## Data shown
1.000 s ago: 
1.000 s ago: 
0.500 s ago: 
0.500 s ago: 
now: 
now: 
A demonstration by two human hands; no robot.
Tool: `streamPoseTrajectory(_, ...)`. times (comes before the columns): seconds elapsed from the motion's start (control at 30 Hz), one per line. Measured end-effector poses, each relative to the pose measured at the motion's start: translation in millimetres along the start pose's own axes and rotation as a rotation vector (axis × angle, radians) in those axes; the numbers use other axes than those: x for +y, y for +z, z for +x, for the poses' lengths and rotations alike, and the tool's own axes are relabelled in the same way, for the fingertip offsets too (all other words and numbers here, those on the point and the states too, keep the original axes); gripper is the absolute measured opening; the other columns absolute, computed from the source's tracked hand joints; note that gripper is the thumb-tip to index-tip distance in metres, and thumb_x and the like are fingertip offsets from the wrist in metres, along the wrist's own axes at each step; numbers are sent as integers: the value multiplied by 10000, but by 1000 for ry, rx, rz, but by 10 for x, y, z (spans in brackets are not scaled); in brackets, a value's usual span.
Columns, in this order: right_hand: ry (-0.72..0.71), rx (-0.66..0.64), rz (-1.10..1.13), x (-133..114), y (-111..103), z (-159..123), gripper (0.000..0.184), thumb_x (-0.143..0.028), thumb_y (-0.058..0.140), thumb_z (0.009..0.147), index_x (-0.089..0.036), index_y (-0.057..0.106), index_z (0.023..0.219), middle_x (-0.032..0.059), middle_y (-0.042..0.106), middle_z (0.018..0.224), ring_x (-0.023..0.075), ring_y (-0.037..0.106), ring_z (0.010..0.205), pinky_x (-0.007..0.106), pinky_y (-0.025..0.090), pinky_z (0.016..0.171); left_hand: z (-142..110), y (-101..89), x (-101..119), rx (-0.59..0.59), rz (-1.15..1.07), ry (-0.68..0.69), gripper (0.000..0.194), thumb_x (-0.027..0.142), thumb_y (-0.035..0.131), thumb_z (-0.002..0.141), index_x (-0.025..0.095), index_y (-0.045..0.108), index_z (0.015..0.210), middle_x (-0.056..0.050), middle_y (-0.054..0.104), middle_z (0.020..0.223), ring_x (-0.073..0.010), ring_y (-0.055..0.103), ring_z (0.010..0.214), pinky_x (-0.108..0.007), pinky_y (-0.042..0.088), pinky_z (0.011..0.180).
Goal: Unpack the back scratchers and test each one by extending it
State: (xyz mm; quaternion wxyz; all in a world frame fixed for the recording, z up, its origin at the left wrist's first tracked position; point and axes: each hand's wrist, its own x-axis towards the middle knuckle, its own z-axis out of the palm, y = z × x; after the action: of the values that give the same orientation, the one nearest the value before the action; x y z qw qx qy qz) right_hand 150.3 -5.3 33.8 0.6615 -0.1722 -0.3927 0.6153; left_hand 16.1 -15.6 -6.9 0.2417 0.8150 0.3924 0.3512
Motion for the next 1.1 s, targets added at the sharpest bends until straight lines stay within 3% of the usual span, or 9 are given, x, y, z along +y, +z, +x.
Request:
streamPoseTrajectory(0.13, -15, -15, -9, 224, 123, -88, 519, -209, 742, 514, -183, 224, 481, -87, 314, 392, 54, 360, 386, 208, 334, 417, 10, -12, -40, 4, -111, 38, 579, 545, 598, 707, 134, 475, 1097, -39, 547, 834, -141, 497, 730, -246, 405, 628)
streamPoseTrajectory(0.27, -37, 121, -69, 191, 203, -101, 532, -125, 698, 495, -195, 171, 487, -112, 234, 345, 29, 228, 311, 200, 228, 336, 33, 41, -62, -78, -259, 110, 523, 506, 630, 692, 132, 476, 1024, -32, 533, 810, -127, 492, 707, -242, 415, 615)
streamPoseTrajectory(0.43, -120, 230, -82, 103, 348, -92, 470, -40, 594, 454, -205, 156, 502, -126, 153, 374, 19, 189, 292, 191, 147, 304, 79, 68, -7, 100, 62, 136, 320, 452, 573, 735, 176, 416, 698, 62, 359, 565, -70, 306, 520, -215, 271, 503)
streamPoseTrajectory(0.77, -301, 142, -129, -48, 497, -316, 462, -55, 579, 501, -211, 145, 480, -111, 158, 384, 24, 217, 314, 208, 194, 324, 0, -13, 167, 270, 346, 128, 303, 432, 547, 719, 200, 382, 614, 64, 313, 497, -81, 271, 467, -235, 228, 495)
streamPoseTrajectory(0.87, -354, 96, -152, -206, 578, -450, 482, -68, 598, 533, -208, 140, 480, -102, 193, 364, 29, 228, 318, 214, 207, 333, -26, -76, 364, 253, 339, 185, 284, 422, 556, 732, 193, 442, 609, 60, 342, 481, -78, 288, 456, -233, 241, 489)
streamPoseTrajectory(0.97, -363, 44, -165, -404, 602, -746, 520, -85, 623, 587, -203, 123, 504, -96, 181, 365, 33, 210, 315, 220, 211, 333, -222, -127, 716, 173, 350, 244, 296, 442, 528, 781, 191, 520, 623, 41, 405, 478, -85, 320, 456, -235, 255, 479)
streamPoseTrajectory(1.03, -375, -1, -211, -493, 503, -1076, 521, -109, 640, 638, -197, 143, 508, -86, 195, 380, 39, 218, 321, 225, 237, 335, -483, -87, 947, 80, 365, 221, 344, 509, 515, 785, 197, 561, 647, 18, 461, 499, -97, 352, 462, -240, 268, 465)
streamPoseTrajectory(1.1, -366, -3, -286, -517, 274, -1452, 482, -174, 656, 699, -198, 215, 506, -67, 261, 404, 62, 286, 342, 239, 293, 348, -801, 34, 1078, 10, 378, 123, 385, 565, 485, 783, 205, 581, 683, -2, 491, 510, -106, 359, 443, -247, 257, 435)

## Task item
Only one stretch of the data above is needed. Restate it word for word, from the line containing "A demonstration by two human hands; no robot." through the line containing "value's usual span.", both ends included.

## Result
A demonstration by two human hands; no robot.
Tool: `streamPoseTrajectory(_, ...)`. times (comes before the columns): seconds elapsed from the motion's start (control at 30 Hz), one per line. Measured end-effector poses, each relative to the pose measured at the motion's start: translation in millimetres along the start pose's own axes and rotation as a rotation vector (axis × angle, radians) in those axes; the numbers use other axes than those: x for +y, y for +z, z for +x, for the poses' lengths and rotations alike, and the tool's own axes are relabelled in the same way, for the fingertip offsets too (all other words and numbers here, those on the point and the states too, keep the original axes); gripper is the absolute measured opening; the other columns absolute, computed from the source's tracked hand joints; note that gripper is the thumb-tip to index-tip distance in metres, and thumb_x and the like are fingertip offsets from the wrist in metres, along the wrist's own axes at each step; numbers are sent as integers: the value multiplied by 10000, but by 1000 for ry, rx, rz, but by 10 for x, y, z (spans in brackets are not scaled); in brackets, a value's usual span.

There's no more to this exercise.